» **Brief**:
Copy out each line of the material that includes the word "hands".

►

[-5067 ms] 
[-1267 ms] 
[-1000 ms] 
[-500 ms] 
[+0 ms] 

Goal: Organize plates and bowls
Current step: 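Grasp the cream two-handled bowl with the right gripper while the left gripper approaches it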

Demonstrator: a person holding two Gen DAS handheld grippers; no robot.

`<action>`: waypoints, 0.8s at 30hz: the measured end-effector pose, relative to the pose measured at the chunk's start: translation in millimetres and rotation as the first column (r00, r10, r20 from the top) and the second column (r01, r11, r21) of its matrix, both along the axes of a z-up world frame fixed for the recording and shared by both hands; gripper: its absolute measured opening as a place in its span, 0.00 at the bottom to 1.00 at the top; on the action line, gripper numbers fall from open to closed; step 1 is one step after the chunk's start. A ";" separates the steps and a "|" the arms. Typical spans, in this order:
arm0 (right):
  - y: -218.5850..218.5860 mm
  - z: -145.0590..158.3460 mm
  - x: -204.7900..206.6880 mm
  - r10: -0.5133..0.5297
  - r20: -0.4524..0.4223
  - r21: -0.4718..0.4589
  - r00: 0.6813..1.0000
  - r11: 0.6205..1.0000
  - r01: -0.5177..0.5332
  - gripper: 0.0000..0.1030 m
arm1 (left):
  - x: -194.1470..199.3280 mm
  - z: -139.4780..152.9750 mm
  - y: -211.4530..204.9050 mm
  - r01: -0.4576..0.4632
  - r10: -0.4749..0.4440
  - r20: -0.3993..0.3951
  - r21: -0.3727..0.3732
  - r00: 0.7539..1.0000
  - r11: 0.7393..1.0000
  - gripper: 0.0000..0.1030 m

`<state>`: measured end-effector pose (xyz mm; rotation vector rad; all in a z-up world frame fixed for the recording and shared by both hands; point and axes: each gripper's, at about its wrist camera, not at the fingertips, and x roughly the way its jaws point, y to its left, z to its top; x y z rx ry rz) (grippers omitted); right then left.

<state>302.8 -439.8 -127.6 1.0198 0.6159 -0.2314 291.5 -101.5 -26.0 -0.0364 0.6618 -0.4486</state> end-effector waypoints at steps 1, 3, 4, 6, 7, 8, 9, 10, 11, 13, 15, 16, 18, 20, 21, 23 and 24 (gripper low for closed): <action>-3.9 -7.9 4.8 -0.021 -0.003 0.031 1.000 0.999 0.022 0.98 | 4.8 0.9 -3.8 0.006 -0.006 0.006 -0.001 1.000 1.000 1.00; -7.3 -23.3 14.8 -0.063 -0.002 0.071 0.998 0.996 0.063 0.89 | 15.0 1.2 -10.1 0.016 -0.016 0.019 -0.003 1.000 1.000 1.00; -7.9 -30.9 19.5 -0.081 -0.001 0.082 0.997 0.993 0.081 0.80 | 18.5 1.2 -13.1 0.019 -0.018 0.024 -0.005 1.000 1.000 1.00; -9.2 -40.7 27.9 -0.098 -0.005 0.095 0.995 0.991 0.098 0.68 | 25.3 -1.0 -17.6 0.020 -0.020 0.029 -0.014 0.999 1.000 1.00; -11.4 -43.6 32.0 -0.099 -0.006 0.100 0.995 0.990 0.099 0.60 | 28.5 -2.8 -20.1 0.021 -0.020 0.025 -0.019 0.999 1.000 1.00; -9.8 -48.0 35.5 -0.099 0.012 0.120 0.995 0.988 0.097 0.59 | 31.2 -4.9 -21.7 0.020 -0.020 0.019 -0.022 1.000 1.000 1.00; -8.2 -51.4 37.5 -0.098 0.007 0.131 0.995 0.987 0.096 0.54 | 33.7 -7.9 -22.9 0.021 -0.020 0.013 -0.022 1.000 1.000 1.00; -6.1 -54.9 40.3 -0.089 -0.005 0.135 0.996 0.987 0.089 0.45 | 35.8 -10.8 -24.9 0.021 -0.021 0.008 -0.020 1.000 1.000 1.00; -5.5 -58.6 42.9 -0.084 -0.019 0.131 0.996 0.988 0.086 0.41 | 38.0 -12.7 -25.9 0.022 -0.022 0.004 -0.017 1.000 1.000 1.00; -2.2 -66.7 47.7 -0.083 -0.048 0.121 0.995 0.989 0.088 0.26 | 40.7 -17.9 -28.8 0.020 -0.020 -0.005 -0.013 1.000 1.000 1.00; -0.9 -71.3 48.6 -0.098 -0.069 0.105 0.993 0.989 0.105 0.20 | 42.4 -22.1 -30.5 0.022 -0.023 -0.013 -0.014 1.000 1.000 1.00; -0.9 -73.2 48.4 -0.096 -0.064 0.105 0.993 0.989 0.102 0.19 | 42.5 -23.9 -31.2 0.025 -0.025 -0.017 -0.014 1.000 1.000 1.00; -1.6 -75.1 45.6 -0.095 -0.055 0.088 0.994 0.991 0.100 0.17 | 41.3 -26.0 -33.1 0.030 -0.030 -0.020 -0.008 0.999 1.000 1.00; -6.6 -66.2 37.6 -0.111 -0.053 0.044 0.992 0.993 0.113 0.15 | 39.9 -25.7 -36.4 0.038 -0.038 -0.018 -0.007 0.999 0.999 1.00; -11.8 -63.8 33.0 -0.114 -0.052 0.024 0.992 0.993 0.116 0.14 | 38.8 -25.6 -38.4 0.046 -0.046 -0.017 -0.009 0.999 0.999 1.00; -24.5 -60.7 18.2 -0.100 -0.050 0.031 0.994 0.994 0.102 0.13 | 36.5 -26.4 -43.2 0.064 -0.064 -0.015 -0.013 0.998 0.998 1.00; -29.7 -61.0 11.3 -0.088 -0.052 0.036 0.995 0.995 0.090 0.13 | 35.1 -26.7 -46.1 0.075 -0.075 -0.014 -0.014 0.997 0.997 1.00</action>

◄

» **Answer to this task**:
`<action>`: waypoints, 0.8s at 30hz: the measured end-effector pose, relative to the pose measured at the chunk's start: translation in millimetres and rotation as the first column (r00, r10, r20 from the top) and the second column (r01, r11, r21) of its matrix, both along the axes of a z-up world frame fixed for the recording and shared by both hands; gripper: its absolute measured opening as a place in its span, 0.00 at the bottom to 1.00 at the top; on the action line, gripper numbers fall from open to closed; step 1 is one step after the chunk's start. A ";" separates the steps and a "|" the arms. Typical spans, in this order:
`<state>`: measured end-effector pose (xyz mm; rotation vector rad; all in a z-up world frame fixed for the recording and shared by both hands; point and axes: each gripper's, at about its wrist camera, not at the fingertips, and x roughly the way its jaws point, y to its left, z to its top; x y z rx ry rz) (grippers omitted); right then left.

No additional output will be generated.